1920: A hymn “In a Cannery”
The popular BC writer Pollough Pogue, always reliant on Chinuk Wawa for local colour, writes about an unspecified cannery with a multiethnic crew of Native people, Punjabis, Chinese, and so on.
(Image credit: LabourHeritageCentre.ca)
Pogue doesn’t pretend to factual, unbiased reporting, and his pieces usually appear with other entertainment items, but his ear for the CW-speaking environment is quite something.
In today’s piece, he includes a hymn being sung by the Native women working in the cannery:
“Ka-ah nika iskum klattawa nanich,
“Ka-ah ni-ka iskum klattawa nan-ich,
“Ka-ah ni-i-i-ka is-kum klattawa na-a-anich,
“Ka-ah si-i-i-i-ah klosh ill-l-l-ahee.”This was as near as the women could get, in the fragmentary Chinook lingo, to the opening lines of the Christian hymn holding out an inviting promise of a better land.
— from “In a Cannery”, in the Vancouver (BC) Province of March 23, 1920, page 6, column 4
This song seems like Settler CW; it misuses the verb ískam ‘pick up, accept, choose’, as White folks often did, especially after frontier time, when the Jargon was in disuse and English exerted an ever-stronger influence.

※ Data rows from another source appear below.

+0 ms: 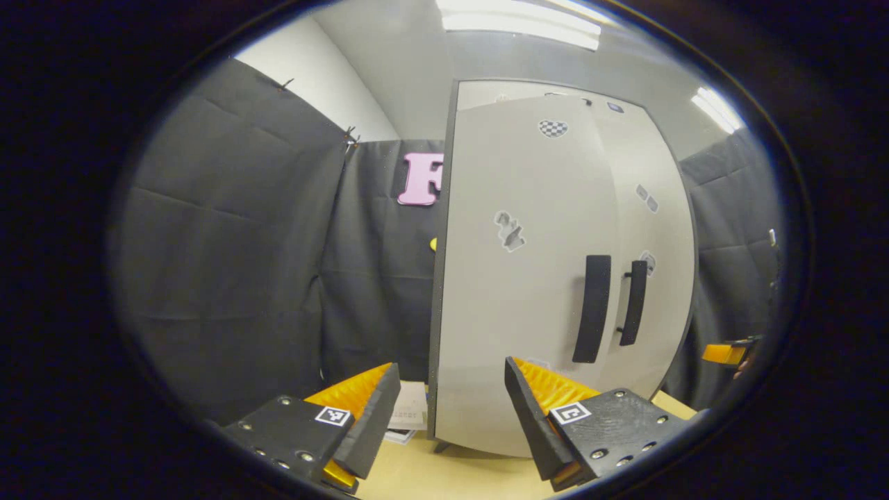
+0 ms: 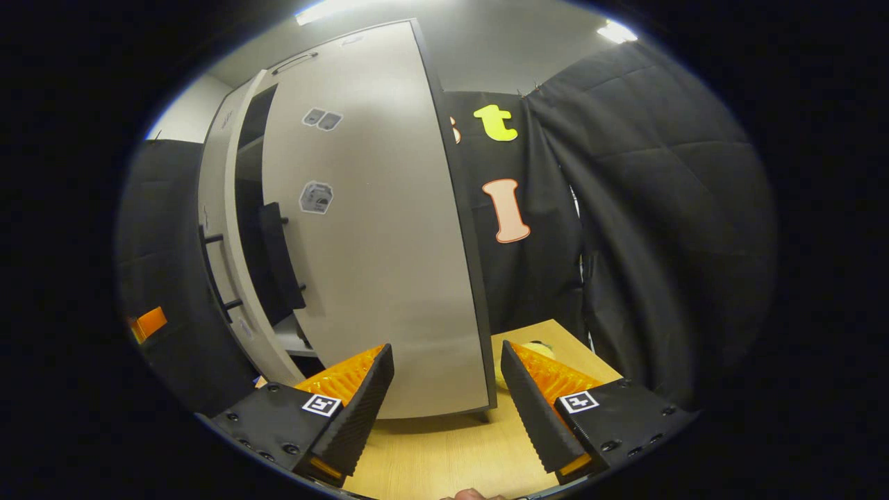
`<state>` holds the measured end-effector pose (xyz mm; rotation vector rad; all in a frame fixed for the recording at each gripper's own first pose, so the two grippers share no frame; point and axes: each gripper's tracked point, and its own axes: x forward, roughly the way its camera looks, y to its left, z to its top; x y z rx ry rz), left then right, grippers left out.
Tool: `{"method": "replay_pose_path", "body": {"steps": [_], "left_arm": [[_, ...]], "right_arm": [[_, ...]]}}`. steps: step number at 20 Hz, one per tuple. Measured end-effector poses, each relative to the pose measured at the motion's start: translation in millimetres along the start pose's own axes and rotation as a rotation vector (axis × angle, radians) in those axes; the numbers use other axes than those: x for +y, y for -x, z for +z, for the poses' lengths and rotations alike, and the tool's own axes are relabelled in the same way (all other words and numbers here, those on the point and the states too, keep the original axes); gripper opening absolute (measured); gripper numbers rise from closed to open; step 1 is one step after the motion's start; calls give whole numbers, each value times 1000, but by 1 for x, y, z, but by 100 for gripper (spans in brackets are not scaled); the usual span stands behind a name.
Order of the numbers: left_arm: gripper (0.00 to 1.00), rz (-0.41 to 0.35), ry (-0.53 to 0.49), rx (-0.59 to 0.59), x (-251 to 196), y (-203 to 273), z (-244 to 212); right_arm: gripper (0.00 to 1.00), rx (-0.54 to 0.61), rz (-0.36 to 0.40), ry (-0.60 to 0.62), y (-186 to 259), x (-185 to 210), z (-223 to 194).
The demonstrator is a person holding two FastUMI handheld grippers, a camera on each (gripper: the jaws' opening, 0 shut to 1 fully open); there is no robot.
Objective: Grab one shoe with the right hand and put it into the shoe cabinet, grab the other shoe with the left hand and put it into the shoe cabinet; then close the right door with the right hand and the left door with the left hand.
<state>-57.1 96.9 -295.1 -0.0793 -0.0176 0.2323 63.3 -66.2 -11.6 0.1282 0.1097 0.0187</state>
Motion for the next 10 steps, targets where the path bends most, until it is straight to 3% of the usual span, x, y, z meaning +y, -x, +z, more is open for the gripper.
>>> {"method": "replay_pose_path", "body": {"steps": [3,4,5,10], "left_arm": [[88,-4,41,63,-5,17,-28],[94,-1,39,73,-5,20,-33],[94,1,36,81,-5,21,-37],[94,-37,13,66,-12,22,-32]], "right_arm": [[98,-3,-7,64,0,6,-6],[98,0,-8,82,0,8,-8],[98,4,-6,95,-1,12,-10],[98,20,24,68,4,32,-20]]}}
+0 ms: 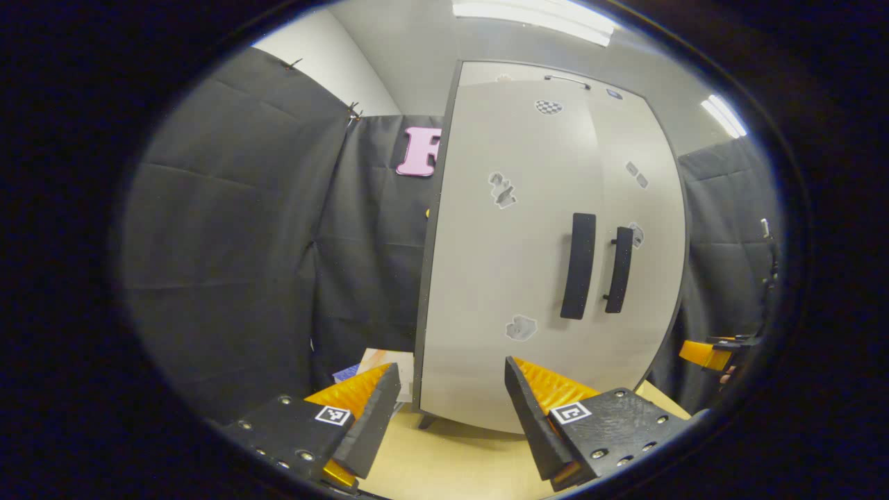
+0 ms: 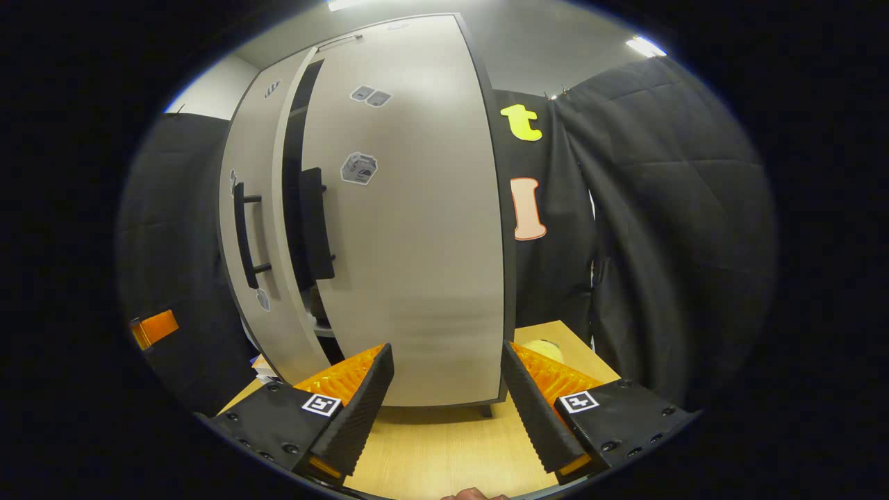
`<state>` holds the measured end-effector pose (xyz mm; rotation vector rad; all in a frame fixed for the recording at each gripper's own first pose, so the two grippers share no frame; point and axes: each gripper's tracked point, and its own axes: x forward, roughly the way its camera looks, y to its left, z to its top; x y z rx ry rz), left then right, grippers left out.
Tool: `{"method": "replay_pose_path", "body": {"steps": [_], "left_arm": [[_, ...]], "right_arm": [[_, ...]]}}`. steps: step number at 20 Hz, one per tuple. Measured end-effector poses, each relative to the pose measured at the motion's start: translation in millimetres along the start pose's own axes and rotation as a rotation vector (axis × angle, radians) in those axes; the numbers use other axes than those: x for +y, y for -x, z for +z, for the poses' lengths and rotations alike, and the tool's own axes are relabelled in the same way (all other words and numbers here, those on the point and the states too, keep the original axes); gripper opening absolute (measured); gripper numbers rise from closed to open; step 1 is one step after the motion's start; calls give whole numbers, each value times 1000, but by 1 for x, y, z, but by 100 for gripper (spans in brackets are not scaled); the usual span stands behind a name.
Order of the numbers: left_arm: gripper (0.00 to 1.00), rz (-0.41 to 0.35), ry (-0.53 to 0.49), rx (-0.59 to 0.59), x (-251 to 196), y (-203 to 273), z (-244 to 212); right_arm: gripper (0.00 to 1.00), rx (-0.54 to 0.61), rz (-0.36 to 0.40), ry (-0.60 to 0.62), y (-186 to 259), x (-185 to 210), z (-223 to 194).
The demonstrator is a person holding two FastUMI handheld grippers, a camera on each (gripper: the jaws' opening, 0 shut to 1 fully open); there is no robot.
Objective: Grab one shoe with the right hand and put it into the shoe cabinet, grab the other shoe with the left hand and put it into the shoe cabinet; then close the right door with the right hand and the left door with the left hand.
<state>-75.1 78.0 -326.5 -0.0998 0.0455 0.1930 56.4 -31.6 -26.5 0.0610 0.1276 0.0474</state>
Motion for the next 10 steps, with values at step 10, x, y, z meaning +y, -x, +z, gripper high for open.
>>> {"method": "replay_pose_path", "body": {"steps": [10], "left_arm": [[94,-91,-89,-28,15,-13,7]], "right_arm": [[98,33,-80,6,7,27,-16]]}}
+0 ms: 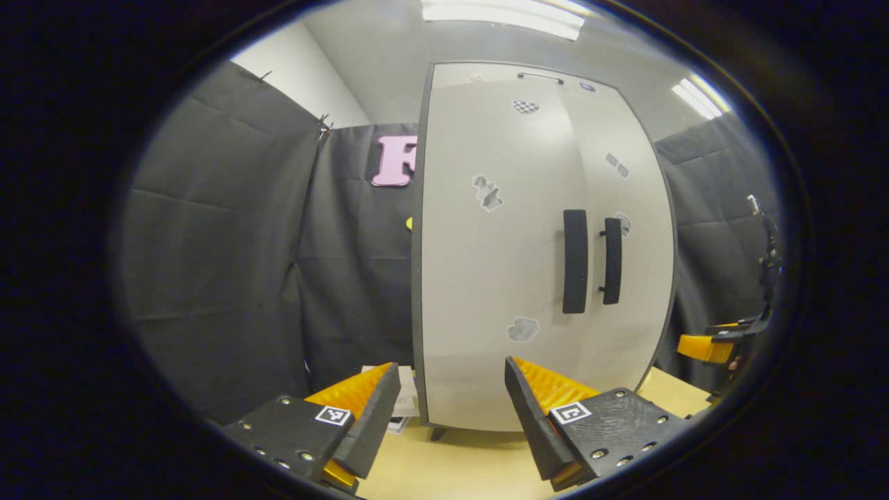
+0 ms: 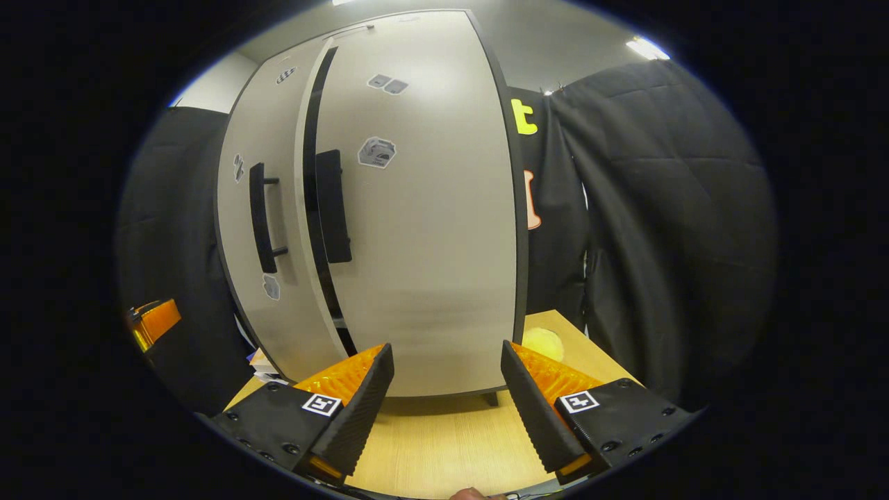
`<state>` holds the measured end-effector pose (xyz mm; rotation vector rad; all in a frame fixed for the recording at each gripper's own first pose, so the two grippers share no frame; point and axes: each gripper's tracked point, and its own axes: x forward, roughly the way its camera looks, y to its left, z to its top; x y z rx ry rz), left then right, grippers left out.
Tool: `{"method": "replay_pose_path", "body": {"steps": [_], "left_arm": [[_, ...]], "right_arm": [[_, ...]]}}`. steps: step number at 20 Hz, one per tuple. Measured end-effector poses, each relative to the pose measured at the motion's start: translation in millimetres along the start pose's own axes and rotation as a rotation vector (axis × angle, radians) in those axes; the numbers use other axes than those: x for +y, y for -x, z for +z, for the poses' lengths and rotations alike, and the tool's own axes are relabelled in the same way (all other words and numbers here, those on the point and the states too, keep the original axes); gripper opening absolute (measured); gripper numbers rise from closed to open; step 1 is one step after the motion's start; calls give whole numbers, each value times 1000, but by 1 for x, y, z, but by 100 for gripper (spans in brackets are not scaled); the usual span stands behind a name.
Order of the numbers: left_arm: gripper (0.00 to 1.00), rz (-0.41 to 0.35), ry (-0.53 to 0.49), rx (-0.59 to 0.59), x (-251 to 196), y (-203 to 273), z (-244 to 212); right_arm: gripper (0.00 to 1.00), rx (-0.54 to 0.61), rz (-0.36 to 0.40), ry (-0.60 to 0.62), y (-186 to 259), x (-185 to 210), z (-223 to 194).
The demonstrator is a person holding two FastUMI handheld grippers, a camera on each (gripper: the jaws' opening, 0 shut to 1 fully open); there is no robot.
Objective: Grab one shoe with the right hand and put it into the shoe cabinet, grab the other shoe with the left hand and put it into the shoe cabinet; then close the right door with the right hand and the left door with the left hand.
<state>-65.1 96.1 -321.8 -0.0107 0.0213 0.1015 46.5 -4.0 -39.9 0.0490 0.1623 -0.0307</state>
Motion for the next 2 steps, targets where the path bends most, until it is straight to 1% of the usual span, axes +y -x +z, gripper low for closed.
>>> {"method": "replay_pose_path", "body": {"steps": [2], "left_arm": [[95,-25,5,-7,4,-3,-2]], "right_arm": [[98,3,-25,-2,3,5,-4]]}}
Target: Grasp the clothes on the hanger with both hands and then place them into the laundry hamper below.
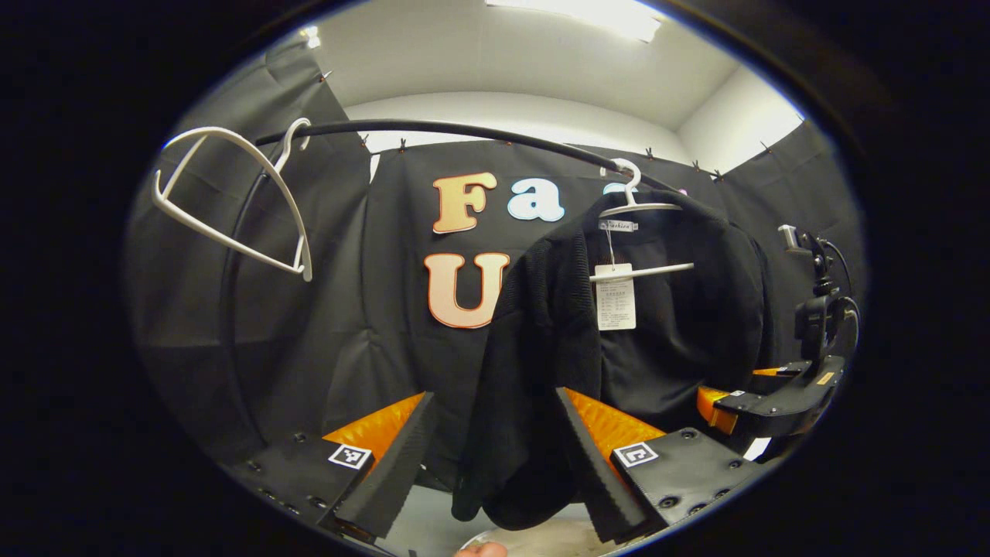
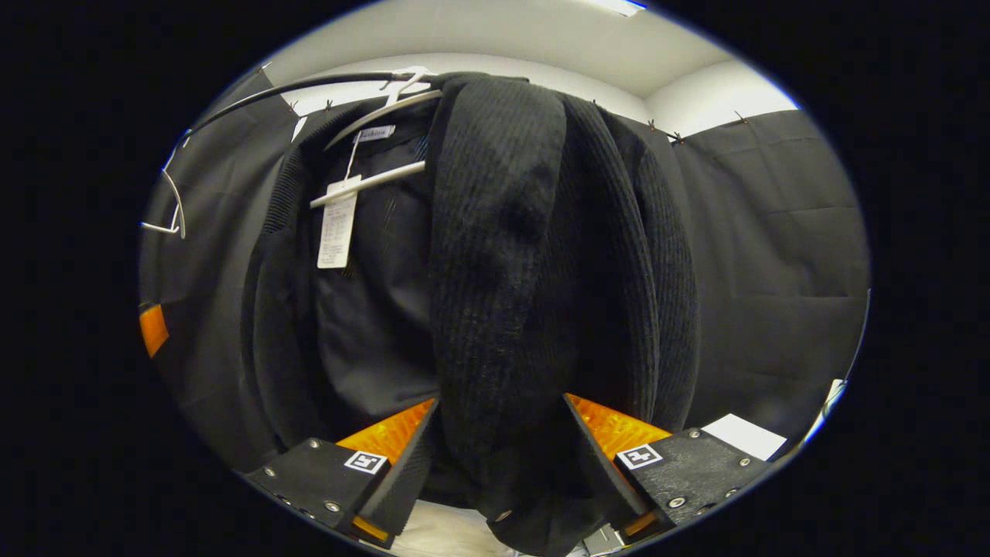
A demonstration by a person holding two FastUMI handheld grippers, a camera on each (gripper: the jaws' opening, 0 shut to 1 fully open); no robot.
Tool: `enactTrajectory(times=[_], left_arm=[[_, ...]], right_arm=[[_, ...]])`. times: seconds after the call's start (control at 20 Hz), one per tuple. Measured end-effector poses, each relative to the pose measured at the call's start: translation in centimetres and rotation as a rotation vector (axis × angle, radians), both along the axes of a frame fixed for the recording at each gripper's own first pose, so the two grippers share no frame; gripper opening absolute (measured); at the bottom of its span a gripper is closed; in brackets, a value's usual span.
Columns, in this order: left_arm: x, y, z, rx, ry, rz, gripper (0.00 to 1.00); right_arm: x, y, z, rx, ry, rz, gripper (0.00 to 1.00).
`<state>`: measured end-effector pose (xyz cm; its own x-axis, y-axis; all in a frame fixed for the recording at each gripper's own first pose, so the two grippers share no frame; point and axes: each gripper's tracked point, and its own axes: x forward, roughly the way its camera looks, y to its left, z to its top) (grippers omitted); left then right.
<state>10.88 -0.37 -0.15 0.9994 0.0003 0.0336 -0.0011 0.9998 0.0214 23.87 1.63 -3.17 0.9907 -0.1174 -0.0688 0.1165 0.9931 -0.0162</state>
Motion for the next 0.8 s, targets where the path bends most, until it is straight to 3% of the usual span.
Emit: enactTrajectory(times=[0.2, 0.4, 0.45, 0.5, 0.8], left_arm=[[0.5, -0.4, 0.3, 0.003, -0.011, -0.007, 0.98], [1.9, -1.8, 0.3, -0.019, -0.018, -0.069, 0.96], [2.4, -2.5, 0.3, -0.031, -0.016, -0.088, 0.96], [3.0, -3.1, 0.3, -0.045, -0.014, -0.107, 0.96], [7.7, -7.2, 0.3, -0.099, 0.007, -0.203, 0.98]], right_arm=[[0.2, -1.2, 0.1, -0.012, -0.010, -0.014, 0.55], [-0.6, -2.6, 1.1, -0.036, -0.021, -0.042, 0.11], [-1.1, -2.7, 1.3, -0.030, -0.019, -0.043, 0.15], [-1.6, -2.4, 1.7, -0.022, -0.022, -0.031, 0.00], [-5.9, -1.6, 5.4, -0.023, -0.073, -0.001, 0.03]])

I’m not even sure how to translate the repeated phrase; it’s approximately ‘Where will I pick out to visit’, except that that makes sense in English & it doesn’t in the Jargon!
This could be a misremembered fragment from the famous and widely known Chinook Jargon hymn “Kah, O Kah Mitlite Noah Alta?” / “Hebrew Children“.
It’s also remarkably similar in subject to an antique audio recording from the Oregon coast. (See 1941: FRANK DREW’S CHINUK WAWA SONG…A WÁM-HÁWS-TÁNIS-SHÁTI?)